Le Tribunal des Activités Économiques de Paris, dans un jugement du 15 décembre 2025, s’est prononcé sur la validité de la résiliation orale d’un contrat de sous-location commerciale.

Deux sociétés bailleresses réclamaient le paiement de loyers impayés à leur locataire, tandis que ce dernier invoquait un accord oral de résiliation.

La question de droit portait sur la possibilité de prouver une résiliation contractuelle par un faisceau d’indices non équivoques en matière commerciale.

Le tribunal a débouté les bailleresses de leurs demandes, retenant l’existence d’une volonté commune de mettre fin au bail.

I. La preuve de la résiliation par un faisceau d’indices concordants

Le tribunal a écarté l’exigence d’une forme écrite pour la résiliation du contrat de sous-location.

Il s’est fondé sur la liberté de la preuve en matière commerciale pour admettre des éléments non formalistes.

Le juge a ainsi valorisé le comportement des parties comme mode de preuve de leur volonté.

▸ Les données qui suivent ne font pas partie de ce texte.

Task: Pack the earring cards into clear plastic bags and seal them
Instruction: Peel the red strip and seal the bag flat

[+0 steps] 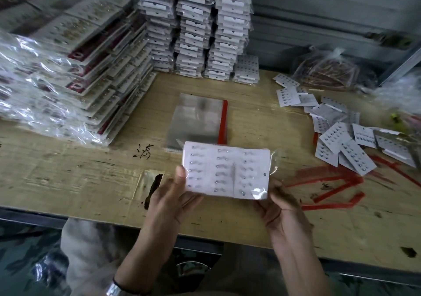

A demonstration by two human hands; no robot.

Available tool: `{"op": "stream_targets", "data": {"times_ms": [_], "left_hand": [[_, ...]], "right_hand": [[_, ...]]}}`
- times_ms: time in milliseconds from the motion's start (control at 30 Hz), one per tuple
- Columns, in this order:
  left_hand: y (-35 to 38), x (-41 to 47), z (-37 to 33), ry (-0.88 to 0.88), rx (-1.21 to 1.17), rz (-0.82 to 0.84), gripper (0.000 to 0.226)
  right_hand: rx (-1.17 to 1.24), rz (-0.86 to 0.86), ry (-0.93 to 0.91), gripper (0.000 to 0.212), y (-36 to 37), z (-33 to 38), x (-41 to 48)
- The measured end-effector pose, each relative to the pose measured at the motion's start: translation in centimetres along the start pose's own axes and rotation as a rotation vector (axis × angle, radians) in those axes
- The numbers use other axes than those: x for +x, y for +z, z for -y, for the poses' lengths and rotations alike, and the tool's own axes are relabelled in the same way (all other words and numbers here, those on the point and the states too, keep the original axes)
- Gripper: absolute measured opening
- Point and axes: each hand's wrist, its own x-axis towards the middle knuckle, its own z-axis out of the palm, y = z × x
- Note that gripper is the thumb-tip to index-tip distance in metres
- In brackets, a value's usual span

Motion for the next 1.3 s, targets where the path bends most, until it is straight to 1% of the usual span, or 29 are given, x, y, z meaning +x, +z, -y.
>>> {"op": "stream_targets", "data": {"times_ms": [33, 67, 100, 167, 200, 233, 300, 367, 467, 533, 600, 667, 767, 967, 1067, 1133, 1200, 1300], "left_hand": [[0.4, -0.1, 0.1, 0.064, 0.085, 0.009, 0.081], [0.8, -0.3, 0.2, 0.126, 0.150, 0.000, 0.090], [1.2, -0.3, 0.4, 0.181, 0.188, -0.027, 0.091], [1.9, -0.4, 0.8, 0.236, 0.187, -0.105, 0.084], [2.1, -0.4, 0.9, 0.248, 0.172, -0.124, 0.079], [2.1, -0.3, 1.1, 0.261, 0.156, -0.124, 0.075], [2.0, -0.3, 1.3, 0.290, 0.146, -0.116, 0.072], [1.9, -0.2, 1.2, 0.324, 0.152, -0.106, 0.069], [2.0, -0.4, 1.0, 0.357, 0.166, -0.044, 0.067], [2.0, -0.5, 0.9, 0.359, 0.179, -0.031, 0.070], [2.0, -0.5, 1.0, 0.347, 0.148, -0.020, 0.071], [1.8, -0.4, 1.1, 0.330, 0.111, -0.008, 0.069], [1.6, -0.5, 1.5, 0.319, 0.100, -0.033, 0.070], [1.6, -0.7, 1.6, 0.363, 0.159, -0.092, 0.067], [1.5, -0.9, 1.5, 0.315, 0.133, -0.072, 0.067], [1.3, -1.0, 1.4, 0.277, 0.114, -0.062, 0.067], [1.2, -1.2, 1.5, 0.269, 0.101, -0.066, 0.062], [1.0, -1.2, 1.5, 0.268, 0.083, -0.074, 0.056]], "right_hand": [[-0.039, -0.005, -0.041, 0.020, 0.3, -0.1, -0.2], [-0.100, -0.031, -0.088, 0.021, 0.7, -0.1, -0.4], [-0.200, -0.065, -0.139, 0.031, 1.0, -0.2, -0.6], [-0.486, -0.101, -0.242, 0.056, 1.9, -0.2, -1.2], [-0.613, -0.081, -0.290, 0.064, 2.3, -0.2, -1.5], [-0.705, -0.055, -0.331, 0.068, 2.7, -0.2, -1.7], [-0.799, -0.044, -0.401, 0.073, 3.0, -0.4, -1.7], [-0.829, -0.049, -0.464, 0.075, 3.1, -0.6, -1.5], [-0.909, -0.080, -0.521, 0.080, 3.5, -0.8, -1.6], [-0.913, -0.103, -0.514, 0.088, 3.6, -0.8, -1.7], [-0.922, -0.110, -0.508, 0.090, 3.6, -0.8, -1.7], [-0.934, -0.111, -0.514, 0.088, 3.6, -0.8, -1.7], [-0.965, -0.130, -0.517, 0.086, 3.5, -0.9, -1.8], [-0.982, -0.129, -0.506, 0.077, 3.5, -1.4, -2.0], [-0.951, -0.100, -0.482, 0.069, 3.2, -1.4, -1.9], [-0.932, -0.077, -0.459, 0.071, 3.0, -1.2, -1.8], [-0.928, -0.061, -0.447, 0.070, 2.9, -1.1, -1.8], [-0.946, -0.052, -0.460, 0.063, 2.7, -1.3, -1.8]]}}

Les juges ont estimé que la volonté de résilier était manifestée de manière non équivoque par le locataire.

Ils ont relevé que les bailleresses avaient été informées de cette intention et ne pouvaient l’ignorer.

Le tribunal a déduit de ce faisceau d’indices concordants la réalité de la résiliation amiable.

Cette solution illustre la souplesse probatoire offerte par l’article L. 110-3 du code de commerce.

II. La portée de la volonté commune comme mode d’extinction du contrat

Le tribunal a implicitement consacré la résiliation par accord oral comme mode d’extinction du contrat.

Il a valorisé l’intention réelle des parties au-delà des stipulations contractuelles écrites.

Le juge a ainsi fait primer la commune intention sur la lettre de la clause de résiliation.

L’arrêt rappelle que la volonté des parties peut s’exprimer par des actes concluants.

Il confère une force obligatoire à l’accord oral lorsque celui-ci est établi par des éléments objectifs.

Cette décision s’inscrit dans une conception consensualiste du droit des contrats.

La portée de ce jugement est de limiter le formalisme dans les relations entre commerçants.

Source : Cour de cassation – Base Open Data « Judilibre » & « Légifrance ».